Neil Young was interviewed in November’s Word Magazine. They questioned him about his new CD Prairie Wind and in particular about a song called ‘When God Made Me’. Apparently it sounds like a hymn and the interviewer, Robert Sandall, goes on to ask him whether he is a Christian. He replies:
‘I don’t know. I don’t think so. I certainly don’t say, don’t be a Christian. Everybody needs something to hang their hat on. But I really don’t buy into any particular story. The Indians had something going on with their ‘great spirit’ as a term for God. They were more concerned with the trees, the grasslands, the animals and a sense of balance. It’s a pagan thing and there’s nothing bad about paganism. It only became bad because of the insecurity of the church. That song is about the self-righteousness that makes certain people think God created man in his own image. What a conceited idea! What about the squirrel? What happened to him? We’re all here together, we’re all nature. One big thing.’

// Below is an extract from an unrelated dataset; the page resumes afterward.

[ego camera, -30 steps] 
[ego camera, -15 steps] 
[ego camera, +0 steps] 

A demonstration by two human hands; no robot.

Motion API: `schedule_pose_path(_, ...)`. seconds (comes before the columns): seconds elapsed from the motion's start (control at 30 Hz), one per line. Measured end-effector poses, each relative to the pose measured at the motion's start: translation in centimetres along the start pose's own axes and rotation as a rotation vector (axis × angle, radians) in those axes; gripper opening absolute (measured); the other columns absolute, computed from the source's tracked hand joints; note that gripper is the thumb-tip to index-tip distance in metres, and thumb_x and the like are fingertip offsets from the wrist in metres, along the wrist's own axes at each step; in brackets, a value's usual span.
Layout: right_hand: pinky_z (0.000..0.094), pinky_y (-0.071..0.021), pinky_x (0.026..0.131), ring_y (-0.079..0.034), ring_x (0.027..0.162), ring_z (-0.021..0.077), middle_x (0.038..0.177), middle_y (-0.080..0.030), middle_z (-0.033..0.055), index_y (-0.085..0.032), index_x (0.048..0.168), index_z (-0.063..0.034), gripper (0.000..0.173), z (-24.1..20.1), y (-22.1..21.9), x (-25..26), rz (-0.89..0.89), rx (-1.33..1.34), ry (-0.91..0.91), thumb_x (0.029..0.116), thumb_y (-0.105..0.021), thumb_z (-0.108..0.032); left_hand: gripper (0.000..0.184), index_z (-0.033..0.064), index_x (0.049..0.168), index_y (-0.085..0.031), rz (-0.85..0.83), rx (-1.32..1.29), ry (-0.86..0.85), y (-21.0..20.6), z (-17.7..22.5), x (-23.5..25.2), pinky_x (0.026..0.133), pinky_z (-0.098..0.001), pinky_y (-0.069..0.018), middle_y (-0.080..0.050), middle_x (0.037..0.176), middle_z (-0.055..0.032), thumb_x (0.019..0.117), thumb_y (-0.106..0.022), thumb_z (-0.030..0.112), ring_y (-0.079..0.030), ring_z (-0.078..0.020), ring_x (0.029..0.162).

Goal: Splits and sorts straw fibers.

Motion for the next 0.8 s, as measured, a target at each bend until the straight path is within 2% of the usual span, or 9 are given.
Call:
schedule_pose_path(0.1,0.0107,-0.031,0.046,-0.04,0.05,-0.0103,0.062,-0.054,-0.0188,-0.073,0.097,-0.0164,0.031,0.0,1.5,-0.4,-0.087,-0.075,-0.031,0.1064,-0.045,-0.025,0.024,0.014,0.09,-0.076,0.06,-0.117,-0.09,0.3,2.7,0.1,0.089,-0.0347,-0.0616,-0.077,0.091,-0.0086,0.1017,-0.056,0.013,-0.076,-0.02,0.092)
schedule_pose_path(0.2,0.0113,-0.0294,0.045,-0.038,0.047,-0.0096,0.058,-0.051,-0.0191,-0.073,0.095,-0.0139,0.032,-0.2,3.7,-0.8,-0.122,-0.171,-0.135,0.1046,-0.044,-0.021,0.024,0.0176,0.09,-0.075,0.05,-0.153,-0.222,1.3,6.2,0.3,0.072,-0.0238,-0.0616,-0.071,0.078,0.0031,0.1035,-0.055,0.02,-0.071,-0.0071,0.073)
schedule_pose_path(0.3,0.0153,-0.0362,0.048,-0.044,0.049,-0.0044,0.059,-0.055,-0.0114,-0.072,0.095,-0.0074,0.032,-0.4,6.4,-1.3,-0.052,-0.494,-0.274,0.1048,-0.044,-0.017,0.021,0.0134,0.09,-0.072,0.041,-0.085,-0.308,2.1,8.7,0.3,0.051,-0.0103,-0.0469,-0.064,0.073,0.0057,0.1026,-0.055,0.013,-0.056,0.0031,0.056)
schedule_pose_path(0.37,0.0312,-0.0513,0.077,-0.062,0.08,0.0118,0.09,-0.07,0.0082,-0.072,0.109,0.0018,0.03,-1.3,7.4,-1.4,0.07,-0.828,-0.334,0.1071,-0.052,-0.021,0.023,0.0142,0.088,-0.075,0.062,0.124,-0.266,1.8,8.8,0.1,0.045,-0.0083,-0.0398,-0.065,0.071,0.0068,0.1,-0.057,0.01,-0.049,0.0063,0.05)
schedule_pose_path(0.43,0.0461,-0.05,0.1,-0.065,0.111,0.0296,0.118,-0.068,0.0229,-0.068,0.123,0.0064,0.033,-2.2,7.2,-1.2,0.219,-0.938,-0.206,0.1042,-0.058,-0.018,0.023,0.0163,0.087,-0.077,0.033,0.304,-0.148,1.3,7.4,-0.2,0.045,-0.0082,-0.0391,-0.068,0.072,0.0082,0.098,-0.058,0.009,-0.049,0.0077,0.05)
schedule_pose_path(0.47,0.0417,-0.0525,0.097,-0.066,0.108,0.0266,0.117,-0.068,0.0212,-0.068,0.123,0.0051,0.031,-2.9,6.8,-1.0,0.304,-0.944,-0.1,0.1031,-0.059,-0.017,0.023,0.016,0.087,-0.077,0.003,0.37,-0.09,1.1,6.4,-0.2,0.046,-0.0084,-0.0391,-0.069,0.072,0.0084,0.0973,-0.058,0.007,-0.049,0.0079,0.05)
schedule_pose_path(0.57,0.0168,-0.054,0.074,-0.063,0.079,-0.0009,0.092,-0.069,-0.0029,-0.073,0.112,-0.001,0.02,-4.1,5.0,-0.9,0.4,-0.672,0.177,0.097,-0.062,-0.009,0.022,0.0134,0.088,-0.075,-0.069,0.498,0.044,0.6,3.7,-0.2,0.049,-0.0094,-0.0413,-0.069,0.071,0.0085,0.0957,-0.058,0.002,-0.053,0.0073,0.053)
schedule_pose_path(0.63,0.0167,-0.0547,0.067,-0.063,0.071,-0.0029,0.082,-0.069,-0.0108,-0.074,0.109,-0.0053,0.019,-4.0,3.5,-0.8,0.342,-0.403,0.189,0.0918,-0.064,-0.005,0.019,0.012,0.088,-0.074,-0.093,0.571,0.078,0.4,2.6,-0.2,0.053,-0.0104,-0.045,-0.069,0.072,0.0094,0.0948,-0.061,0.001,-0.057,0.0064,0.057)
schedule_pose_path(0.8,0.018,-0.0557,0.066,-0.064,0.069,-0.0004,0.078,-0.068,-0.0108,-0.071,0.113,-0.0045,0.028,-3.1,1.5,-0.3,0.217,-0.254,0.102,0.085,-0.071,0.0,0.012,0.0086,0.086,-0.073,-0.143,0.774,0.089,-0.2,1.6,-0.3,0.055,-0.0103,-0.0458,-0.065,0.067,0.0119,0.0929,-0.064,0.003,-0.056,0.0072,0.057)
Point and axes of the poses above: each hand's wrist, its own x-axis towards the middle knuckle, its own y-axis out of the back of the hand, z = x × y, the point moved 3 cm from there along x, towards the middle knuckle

A quote, then, that may continue to give the impression that this blog is turning into the squirrel blog (see last two entries). It would be easy to be smug with Young on his views, given that in the same interview he makes much of the importance of the full moon. ‘I am a strong believer in the full moon as a good time to be creative so I try to record all of my albums based on that timing. It’s an old thing in farming: if you plant on a full moon you’re going to get a good crop … when the moon starts waning is when everything starts falling apart … Look at the way the moon affects the water in tides. Since we’re mainly water we’re bound to be affected if we open ourselves up to it.’

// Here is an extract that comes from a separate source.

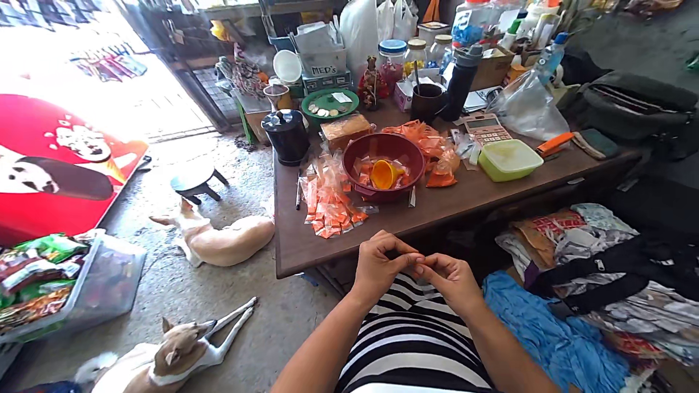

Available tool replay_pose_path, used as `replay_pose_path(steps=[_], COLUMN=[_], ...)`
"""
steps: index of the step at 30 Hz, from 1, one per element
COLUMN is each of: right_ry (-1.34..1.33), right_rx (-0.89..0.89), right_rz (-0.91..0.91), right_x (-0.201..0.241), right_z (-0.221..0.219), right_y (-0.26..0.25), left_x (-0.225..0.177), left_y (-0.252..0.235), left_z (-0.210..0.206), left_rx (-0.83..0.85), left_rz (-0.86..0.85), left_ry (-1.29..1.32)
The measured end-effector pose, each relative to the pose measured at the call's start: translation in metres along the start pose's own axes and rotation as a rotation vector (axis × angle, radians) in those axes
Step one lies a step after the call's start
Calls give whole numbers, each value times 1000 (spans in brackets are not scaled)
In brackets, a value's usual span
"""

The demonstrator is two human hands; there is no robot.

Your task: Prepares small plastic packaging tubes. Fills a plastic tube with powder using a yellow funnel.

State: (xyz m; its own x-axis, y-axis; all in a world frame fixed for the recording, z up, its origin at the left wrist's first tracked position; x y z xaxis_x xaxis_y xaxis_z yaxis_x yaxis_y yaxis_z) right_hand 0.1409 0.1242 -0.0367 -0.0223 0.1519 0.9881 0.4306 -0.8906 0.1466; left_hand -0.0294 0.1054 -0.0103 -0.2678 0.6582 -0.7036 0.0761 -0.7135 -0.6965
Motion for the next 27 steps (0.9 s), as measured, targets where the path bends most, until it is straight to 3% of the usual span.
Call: replay_pose_path(steps=[3,7,14,18,22,27], right_ry=[17,44,102,106,98,93], right_rx=[-4,-19,-16,-13,-6,-9], right_rz=[11,7,24,45,72,65], right_x=[1,-2,-1,1,1,0], right_z=[0,1,-6,-7,-9,-10], right_y=[-1,-2,0,1,1,5], left_x=[2,9,7,10,10,6], left_y=[-2,-1,5,8,9,12], left_z=[4,13,15,15,10,10], left_rx=[44,171,99,49,116,76], left_rz=[-53,12,42,92,35,74], left_ry=[-12,66,-52,26,198,200])
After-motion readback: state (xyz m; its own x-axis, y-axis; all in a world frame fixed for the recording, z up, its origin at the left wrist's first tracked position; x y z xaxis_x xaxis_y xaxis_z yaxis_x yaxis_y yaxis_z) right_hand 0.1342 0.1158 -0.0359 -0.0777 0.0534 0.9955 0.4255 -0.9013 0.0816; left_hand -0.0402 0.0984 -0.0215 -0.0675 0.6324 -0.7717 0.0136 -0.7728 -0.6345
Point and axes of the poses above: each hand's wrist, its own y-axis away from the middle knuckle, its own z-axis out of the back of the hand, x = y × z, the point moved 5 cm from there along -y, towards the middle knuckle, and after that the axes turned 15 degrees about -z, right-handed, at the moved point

Rather than dismiss Young due to those apparently strange views it would be better to look seriously at what he says. Of course as a Christian I don’t believe that the doctrine of God making humankind in his image is about conceit or arrogance: it’s an act of pure grace and it should not make us careless with the rest of creation. But the problem is, that is precisely the way it has been taken for centuries and we now have an environmental problem. It is an idea that still lingers in extreme conservative circles. I recall a few months ago reading a transcript online of an American TV interview featuring both Brian McLaren and Tim LaHaye in which the latter said that the environment was made for man – not a view McLaren shared.

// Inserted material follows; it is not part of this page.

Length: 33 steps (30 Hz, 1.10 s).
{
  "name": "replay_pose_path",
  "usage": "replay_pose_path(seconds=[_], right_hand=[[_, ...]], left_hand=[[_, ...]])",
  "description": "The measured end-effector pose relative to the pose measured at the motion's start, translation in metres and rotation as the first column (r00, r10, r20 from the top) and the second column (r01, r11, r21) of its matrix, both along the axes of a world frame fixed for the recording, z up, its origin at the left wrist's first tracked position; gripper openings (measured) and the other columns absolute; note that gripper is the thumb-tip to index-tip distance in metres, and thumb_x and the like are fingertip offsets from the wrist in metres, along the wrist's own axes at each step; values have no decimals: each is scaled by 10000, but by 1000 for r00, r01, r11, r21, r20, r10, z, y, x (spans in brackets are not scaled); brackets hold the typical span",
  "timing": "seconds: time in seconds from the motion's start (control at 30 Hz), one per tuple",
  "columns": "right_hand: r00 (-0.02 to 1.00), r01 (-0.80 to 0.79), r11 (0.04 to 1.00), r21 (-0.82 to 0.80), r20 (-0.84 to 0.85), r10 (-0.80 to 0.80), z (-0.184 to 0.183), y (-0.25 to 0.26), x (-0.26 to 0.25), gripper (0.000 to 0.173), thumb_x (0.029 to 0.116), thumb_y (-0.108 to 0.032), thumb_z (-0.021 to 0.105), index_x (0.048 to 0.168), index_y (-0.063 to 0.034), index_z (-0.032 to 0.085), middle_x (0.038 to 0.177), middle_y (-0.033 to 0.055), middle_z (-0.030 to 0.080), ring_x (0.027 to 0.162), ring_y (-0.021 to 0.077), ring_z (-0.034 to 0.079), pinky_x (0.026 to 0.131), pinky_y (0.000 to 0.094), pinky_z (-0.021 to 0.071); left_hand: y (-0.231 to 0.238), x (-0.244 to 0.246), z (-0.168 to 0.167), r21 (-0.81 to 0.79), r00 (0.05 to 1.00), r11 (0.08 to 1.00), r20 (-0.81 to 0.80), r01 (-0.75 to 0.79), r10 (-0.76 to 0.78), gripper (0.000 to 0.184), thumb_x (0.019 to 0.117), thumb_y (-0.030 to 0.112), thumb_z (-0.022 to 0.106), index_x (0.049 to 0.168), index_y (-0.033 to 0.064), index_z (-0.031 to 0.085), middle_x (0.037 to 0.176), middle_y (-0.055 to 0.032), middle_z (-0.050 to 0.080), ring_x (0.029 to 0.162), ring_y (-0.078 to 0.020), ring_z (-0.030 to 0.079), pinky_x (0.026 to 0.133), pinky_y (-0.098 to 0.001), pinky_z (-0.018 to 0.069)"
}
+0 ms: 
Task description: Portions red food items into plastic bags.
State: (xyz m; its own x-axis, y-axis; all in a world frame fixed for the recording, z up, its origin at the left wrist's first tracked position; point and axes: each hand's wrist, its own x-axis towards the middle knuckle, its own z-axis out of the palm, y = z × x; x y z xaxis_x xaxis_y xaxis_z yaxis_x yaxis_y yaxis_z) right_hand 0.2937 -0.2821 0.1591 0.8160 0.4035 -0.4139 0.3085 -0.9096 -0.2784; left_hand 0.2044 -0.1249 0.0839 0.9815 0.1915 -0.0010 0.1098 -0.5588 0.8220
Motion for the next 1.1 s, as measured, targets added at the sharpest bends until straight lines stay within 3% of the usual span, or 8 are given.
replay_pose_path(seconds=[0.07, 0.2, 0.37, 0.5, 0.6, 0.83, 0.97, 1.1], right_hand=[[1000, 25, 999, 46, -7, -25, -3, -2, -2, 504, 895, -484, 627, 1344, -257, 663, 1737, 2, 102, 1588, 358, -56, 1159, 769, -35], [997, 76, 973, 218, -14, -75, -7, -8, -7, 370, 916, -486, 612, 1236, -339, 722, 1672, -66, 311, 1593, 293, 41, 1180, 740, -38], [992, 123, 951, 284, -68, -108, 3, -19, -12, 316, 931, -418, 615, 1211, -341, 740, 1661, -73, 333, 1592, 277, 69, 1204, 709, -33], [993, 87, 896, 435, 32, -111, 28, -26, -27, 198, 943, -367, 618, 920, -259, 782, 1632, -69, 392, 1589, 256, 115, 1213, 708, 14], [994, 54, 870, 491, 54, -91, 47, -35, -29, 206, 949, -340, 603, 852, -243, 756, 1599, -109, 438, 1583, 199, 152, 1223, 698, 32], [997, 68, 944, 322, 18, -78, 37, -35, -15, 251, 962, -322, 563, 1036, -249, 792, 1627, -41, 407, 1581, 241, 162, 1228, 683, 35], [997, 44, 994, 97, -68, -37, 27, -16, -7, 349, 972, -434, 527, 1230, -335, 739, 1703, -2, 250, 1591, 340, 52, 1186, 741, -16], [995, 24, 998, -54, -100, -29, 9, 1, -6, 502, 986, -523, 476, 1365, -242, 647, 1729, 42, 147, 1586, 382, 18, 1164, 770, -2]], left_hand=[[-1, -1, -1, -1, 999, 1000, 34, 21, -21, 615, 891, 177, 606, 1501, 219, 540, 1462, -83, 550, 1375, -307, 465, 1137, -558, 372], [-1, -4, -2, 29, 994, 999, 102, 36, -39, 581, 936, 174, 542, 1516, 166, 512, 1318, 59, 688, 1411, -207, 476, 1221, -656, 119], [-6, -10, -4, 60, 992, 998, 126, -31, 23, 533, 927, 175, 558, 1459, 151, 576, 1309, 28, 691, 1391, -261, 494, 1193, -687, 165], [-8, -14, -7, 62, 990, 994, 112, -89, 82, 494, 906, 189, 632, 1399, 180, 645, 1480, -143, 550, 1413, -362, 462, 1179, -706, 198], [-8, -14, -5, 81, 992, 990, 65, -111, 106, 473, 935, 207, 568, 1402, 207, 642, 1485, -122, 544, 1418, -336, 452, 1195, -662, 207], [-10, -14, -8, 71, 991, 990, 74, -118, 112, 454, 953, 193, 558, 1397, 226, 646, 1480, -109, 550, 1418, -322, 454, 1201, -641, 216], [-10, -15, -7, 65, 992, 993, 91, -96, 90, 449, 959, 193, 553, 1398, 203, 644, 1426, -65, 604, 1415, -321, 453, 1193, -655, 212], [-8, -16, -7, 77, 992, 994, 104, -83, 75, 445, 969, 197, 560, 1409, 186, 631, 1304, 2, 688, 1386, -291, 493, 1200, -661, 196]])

Some Christians have wanted to anchor their doctrine of creation in a different place due to this misuse – see for example Creation Through Wisdom by Celia Deane-Drummond. But maybe we also need to rediscover the imago dei and interpret it in a more humble way. And such an interpretation will not be solely the task of lectures, seminars, books and journals, but the interpretation seen in human flesh. We need to hold this together with Young’s statement that ‘We’re all here together, we’re all nature’, except that I would just change that last word from ‘nature’ to ‘creation’.
Brian Eno has some interesting comments in August’s issue of Word Magazine:
‘The interesting thing about [the iPod Shuffle] is you can’t control the order. Suddenly some of the surprise of music reappears. It’s the first commercial product which uses randomness and this is a very interesting response to the oversupply of choice. We’ve had a whole generation of people saying, ‘You have more and more choice, anything you want.’ But there’s really been no attention to what happens when you have all that choice. How do you organise it? And what this little iPod says is, actually you don’t. You just let it surprise you.’
Psychologists talk about ‘choice fatigue’, something we Westerners hit at the supermarket. But we couldn’t shop via the shuffle method. Or could we?